### How to complete this task
Skip the pictures. Transcribe the rest of the data below without changing a word.

[Saved entries]

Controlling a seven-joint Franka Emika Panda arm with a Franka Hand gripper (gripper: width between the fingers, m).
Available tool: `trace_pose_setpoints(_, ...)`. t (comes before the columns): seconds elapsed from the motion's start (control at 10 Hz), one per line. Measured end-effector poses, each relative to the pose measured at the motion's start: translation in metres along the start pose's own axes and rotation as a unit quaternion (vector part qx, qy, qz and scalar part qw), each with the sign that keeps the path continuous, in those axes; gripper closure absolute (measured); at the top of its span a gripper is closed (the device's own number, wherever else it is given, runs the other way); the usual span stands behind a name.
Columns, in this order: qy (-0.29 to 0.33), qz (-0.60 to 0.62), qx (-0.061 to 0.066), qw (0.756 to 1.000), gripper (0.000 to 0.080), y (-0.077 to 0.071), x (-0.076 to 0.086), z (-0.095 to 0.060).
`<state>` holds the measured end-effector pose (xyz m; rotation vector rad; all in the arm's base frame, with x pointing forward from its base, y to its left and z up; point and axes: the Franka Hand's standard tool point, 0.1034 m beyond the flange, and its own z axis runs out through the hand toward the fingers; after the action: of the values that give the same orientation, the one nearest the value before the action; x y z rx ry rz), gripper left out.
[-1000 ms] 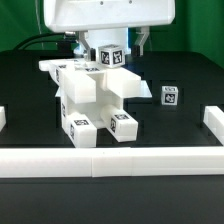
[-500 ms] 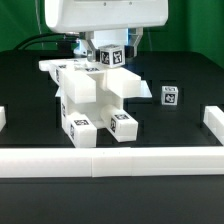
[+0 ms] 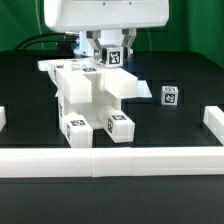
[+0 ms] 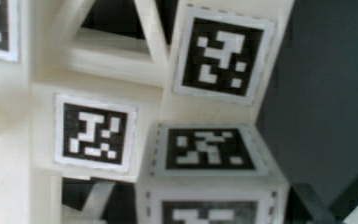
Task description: Assemble chair
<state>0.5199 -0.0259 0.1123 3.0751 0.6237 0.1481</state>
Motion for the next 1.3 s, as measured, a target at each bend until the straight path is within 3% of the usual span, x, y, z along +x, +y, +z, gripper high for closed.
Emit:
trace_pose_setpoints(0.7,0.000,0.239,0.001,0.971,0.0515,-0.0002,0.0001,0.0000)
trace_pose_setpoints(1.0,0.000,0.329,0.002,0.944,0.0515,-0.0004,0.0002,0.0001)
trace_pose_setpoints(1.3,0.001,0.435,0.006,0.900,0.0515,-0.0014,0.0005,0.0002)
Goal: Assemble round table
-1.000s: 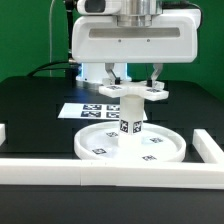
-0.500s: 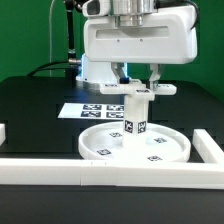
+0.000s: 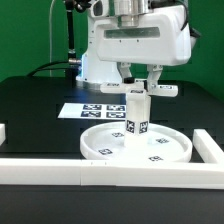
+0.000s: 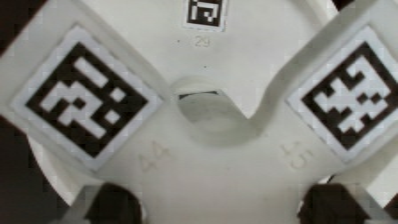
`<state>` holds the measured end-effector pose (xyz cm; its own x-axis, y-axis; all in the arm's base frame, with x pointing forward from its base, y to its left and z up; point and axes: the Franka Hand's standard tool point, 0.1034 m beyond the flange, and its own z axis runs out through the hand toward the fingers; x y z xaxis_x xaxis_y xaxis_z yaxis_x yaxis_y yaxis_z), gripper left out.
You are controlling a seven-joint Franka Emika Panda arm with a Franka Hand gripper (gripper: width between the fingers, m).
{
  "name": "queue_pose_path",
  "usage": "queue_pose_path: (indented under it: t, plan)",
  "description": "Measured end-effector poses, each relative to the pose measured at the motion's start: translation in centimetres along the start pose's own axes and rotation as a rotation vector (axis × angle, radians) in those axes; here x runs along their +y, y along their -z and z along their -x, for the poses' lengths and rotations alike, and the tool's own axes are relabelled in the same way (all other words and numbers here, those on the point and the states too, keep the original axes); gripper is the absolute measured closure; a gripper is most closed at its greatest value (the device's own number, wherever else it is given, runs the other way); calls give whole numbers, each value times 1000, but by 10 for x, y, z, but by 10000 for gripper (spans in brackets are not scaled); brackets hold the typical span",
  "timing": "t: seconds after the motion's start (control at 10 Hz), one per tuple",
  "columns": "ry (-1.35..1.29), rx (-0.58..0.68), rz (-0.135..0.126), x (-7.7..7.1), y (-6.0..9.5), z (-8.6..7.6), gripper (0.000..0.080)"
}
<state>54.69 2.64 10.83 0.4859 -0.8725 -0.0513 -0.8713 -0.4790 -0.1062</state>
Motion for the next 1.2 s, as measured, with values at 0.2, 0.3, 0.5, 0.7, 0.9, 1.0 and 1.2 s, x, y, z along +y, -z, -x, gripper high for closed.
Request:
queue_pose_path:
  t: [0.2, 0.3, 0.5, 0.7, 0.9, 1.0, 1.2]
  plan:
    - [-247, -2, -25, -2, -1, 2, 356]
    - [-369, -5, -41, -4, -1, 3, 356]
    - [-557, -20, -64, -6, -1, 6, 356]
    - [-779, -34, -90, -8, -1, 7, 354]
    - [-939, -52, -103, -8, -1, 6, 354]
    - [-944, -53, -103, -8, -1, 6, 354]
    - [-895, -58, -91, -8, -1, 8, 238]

### Solution to the problem
Controlling a seven-joint Franka Emika Panda arm with a Franka Hand gripper (gripper: width between the fingers, m).
Available tool: `trace_pose_setpoints(_, ...)`. t (comes before the columns): seconds elapsed from the motion's start (control at 10 Hz), one per line. Measured end-effector poses, each relative to the pose measured at the motion's start: translation in metres along the start pose's own axes and rotation as a unit quaternion (vector part qx, qy, qz and scalar part qw), each with the sign that keeps the path continuous, in those axes; gripper closure absolute (measured); at the top of its span a gripper is closed (the device's own number, wherever else it is given, runs the other way); the usual span stands behind a name.
Columns, in this order: qy (-0.29 to 0.33), qz (-0.60 to 0.62), qx (-0.061 to 0.066), qw (0.756 to 1.000), gripper (0.000 to 0.080), y (-0.077 to 0.071), x (-0.076 to 0.086), z (-0.095 to 0.060).
`<state>` holds the measured end-effector pose (xyz m; rotation vector rad; all in the arm's base frame, with x pointing forward from its base, y to its left and z up; point and axes: the Franka Hand's standard tool point, 0.1034 m beyond the flange, and its own z axis runs out through the hand toward the fingers; after the action: of the values that give the same orientation, the one nearest the value before the action; x y z rx ry rz), gripper left out.
[-1000 ms] 
[-500 ms] 
[+0 ms] 
[+0 ms] 
Task description: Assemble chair
<state>0.5199 -0.0259 0.1123 3.0751 0.6237 0.1481</state>
Motion for the next 1.3 s, as measured, a target at each bend until the straight path is within 3% of the usual span, x, y, z along +x, +y, +z, gripper high for closed.
Emit:
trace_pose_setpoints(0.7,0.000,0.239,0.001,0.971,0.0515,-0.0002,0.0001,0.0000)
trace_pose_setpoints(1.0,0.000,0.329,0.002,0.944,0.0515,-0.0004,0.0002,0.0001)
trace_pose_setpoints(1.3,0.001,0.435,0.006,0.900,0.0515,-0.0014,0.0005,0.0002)
Goal: Assemble round table
-1.000s: 
-0.500s: 
+0.000s: 
+0.000s: 
`<state>` holds the measured end-effector pose (xyz cm; its own x-axis, y-axis; all in the arm's base frame, with x pointing forward from its base, y to its left and z up; point and axes: the Franka Hand's standard tool point, 0.1034 m beyond the flange, and its own z axis runs out through the hand toward the fingers; x y z xaxis_x xaxis_y xaxis_z yaxis_x yaxis_y yaxis_z), gripper left out.
You are controlling a seven-joint Franka Emika Panda arm with a Franka Hand gripper (gripper: width between the fingers, m).
{
  "name": "queue_pose_path",
  "usage": "queue_pose_path: (indented under it: t, plan)",
  "description": "Measured end-effector poses, each relative to the pose measured at the motion's start: translation in centimetres along the start pose's own axes and rotation as a rotation vector (axis × angle, radians) in those axes; here x runs along their +y, y along their -z and z along their -x, for the poses' lengths and rotations alike, and the tool's own axes are relabelled in the same way (all other words and numbers here, those on the point and the states too, keep the original axes); gripper is the absolute measured closure; a gripper is most closed at its greatest value (the device's own number, wherever else it is given, runs the other way); calls give whole numbers, each value times 1000, but by 10 for x, y, z, but by 10000 for gripper (spans in brackets are not scaled); brackets hold the typical span",
  "timing": "t: seconds after the motion's start (control at 10 Hz), one per tuple",
  "columns": "ry (-1.35..1.29), rx (-0.58..0.68), rz (-0.135..0.126), x (-7.7..7.1), y (-6.0..9.5), z (-8.6..7.6), gripper (0.000..0.080)"
}
<state>54.69 2.64 10.83 0.4859 -0.8725 -0.0513 -0.8713 -0.4790 -0.1062</state>
Motion for the next 1.2 s, as measured, with values at 0.2, 0.3, 0.5, 0.7, 0.9, 1.0 and 1.2 s, x, y, z along +y, -z, -x, gripper high for closed.
Request:
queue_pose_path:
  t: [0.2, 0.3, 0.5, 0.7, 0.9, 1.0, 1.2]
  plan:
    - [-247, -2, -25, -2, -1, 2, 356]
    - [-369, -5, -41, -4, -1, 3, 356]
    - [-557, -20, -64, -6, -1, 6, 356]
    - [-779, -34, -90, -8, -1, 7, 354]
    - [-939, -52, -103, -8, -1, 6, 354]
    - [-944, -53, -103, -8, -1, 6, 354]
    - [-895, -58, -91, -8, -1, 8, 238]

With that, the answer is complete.